▸ **TASK PROMPT**:
Keep the wording of each record exactly the same when you repeat it, and leave out pictures.

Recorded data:
---*---

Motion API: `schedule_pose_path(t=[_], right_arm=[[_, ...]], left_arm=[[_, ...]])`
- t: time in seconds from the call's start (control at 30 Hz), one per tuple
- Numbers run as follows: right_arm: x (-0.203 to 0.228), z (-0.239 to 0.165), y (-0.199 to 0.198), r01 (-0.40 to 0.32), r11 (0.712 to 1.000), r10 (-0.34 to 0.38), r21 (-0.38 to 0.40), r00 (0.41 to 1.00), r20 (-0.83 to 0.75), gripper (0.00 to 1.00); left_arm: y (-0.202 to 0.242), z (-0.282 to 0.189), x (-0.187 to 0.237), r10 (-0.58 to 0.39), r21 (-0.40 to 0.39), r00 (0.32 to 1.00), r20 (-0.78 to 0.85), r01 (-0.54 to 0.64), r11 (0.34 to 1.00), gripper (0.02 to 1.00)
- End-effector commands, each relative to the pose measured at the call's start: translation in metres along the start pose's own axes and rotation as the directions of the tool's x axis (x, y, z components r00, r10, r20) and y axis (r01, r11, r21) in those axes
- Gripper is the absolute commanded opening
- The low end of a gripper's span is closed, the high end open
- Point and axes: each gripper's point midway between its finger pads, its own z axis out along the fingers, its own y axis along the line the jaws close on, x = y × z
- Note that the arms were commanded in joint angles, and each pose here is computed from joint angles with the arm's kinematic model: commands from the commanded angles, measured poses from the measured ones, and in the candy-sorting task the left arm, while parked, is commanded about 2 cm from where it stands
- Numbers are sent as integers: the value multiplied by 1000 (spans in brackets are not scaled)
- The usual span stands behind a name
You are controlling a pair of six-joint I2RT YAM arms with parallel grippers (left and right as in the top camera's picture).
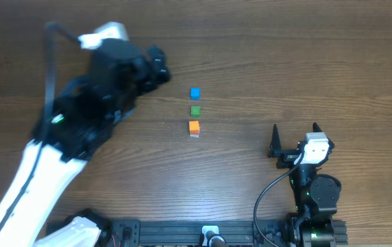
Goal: Stack Cubes
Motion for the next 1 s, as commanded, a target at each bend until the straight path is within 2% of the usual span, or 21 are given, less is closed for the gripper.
schedule_pose_path(t=[0.03,0.2,0.3,0.67,0.9,1.0], right_arm=[[1,0,3,-2,1000,2,-18,1000,5,991],[1,0,3,-2,1000,2,-18,1000,5,993],[1,0,3,-2,1000,2,-18,1000,5,993],[1,0,3,-2,1000,2,-18,1000,5,993],[1,0,3,-2,1000,2,-18,1000,5,993],[1,0,3,-2,1000,2,-18,1000,5,991]], left_arm=[[25,-35,-27,25,5,993,117,-26,1000,954],[53,-68,-40,38,87,966,257,-62,994,950],[75,-82,-33,61,112,934,353,-107,988,954],[139,-71,42,246,77,807,536,-337,938,954],[158,-45,79,331,61,779,532,-425,903,961],[162,-37,84,332,64,775,538,-430,901,943]])
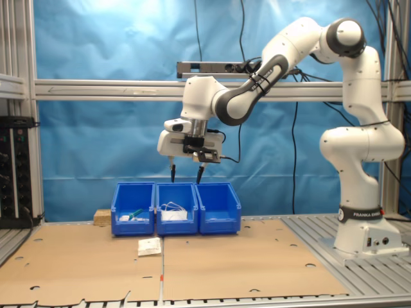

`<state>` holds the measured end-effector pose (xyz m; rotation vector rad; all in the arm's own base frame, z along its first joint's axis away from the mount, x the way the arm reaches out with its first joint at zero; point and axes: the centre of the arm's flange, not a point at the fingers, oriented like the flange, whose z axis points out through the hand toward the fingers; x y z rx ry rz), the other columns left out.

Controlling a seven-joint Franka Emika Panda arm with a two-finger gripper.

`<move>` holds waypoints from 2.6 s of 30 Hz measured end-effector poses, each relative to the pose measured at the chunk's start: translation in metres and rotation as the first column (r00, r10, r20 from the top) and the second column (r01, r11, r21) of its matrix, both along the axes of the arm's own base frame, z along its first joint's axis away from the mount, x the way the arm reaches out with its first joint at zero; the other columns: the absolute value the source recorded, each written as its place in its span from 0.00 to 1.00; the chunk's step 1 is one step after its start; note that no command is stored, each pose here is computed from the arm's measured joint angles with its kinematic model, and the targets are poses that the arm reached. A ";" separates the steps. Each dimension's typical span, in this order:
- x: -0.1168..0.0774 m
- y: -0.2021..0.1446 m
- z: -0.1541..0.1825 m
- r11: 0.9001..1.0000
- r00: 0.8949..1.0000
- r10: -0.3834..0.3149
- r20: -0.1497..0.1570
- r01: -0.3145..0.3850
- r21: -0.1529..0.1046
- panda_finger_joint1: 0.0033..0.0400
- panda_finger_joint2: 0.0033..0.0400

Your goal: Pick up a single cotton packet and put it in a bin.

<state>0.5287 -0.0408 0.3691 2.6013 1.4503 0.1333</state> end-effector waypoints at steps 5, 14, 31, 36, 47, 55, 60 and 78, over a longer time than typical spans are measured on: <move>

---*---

▸ **RESULT**:
Motion API: `schedule_pose_path(t=[_], right_arm=[[_, ...]], left_arm=[[_, ...]])`
- t: time in seconds from the call's start (control at 30 Hz), one per tuple
- Numbers run as follows: right_arm: x (-0.203 to 0.228), z (-0.239 to 0.165), y (-0.199 to 0.198), r01 (-0.40 to 0.32), r11 (0.712 to 1.000), r10 (-0.34 to 0.38), r21 (-0.38 to 0.40), r00 (0.41 to 1.00), r20 (-0.83 to 0.75), gripper (0.00 to 1.00); left_arm: y (-0.202 to 0.242), z (-0.282 to 0.189), x (-0.187 to 0.237), r10 (-0.58 to 0.39), r21 (-0.40 to 0.39), r00 (0.32 to 1.00), r20 (-0.78 to 0.85), r01 (-0.54 to 0.64), r11 (0.34 to 1.00), gripper (0.02 to 1.00)
- End-effector commands, each relative to the pose measured at the call's start: translation in metres along the start pose's own axes and rotation as the directions of the tool's x axis (x, y, z components r00, r10, r20) and y axis (r01, r11, r21) in those axes
- Gripper is the absolute commanded opening
- The low end of a gripper's span is closed, the high end open
- Point and axes: each gripper's point midway between its finger pads, its own z axis out along the fingers, its own y axis along the line the jaws close on, x = y × z
- Note that the arms were commanded in joint angles, and each pose here is computed from joint angles with the arm's kinematic model: commands from the commanded angles, measured poses from the measured ones, and in the candy-sorting task the left arm, while parked, is commanded about 2 cm from where it stands
- Numbers are sent as integers: the value multiplied by 1000 (spans in brackets are not scaled)
- The usual span stands behind a name
You are controlling a pair of six-joint I2RT YAM arms with parallel grippers (left and right as in the top camera's picture).
Goal: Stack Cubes
Motion for the next 1 s, as commanded, a target at each bend until the straight path is within 2% of the usual span, or 21 are given, less is closed for the gripper.
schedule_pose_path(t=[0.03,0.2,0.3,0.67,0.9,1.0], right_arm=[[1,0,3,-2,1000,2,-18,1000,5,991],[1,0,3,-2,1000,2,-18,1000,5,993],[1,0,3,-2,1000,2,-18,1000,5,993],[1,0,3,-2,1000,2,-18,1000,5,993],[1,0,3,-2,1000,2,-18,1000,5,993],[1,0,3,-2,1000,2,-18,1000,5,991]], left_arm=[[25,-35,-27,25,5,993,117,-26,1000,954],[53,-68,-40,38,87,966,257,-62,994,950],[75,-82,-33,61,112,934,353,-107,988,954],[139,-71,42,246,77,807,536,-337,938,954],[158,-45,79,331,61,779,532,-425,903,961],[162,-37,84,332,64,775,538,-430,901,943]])

`<state>` holds the measured end-effector pose (xyz m; rotation vector rad; all in the arm's own base frame, z along its first joint's axis away from the mount, x the way the arm reaches out with its first joint at zero; point and axes: the centre of the arm's flange, not a point at the fingers, oriented like the flange, whose z axis points out through the hand toward the fingers; x y z rx ry rz), the other columns left out.

Controlling a seven-joint Franka Emika Panda arm with a two-finger gripper.

`<move>` holds waypoints from 2.6 s of 30 Hz measured end-effector poses, each relative to the pose measured at the chunk's start: translation in metres and rotation as the first column (r00, r10, r20 from the top) and the second column (r01, r11, r21) of its matrix, both along the axes of the arm's own base frame, z along its first joint's axis away from the mount, x the way the arm reaches out with its first joint at zero; the other columns: the absolute value the source recorded, each written as its place in its span from 0.00 to 1.00; the chunk's step 1 is one step after its start; note that no command is stored, each pose here is computed from the arm's measured joint angles with its kinematic model, and the targets are poses that the arm reached. A ";" separates the steps. Each dimension's typical span, in this order:
- x: -0.1168..0.0774 m
- y: -0.2021..0.1446 m
- z: -0.1541..0.1825 m
- r11: 0.9001..1.0000
- r00: 0.8949..1.0000
- r10: -0.3834..0.3149
- r20: -0.1497..0.1570
- r01: -0.3145..0.3850
- r21: -0.1529..0.1046
- panda_finger_joint1: 0.0033..0.0400
- panda_finger_joint2: 0.0033..0.0400

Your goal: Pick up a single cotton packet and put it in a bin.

<state>0.5287 -0.0408 0.3691 2.6013 1.4503 0.1333</state> end-effector waypoints at steps 5, 14, 31, 36, 47, 55, 60 and 78, over a longer time than typical spans are measured on: <move>

There's nothing more to this exercise.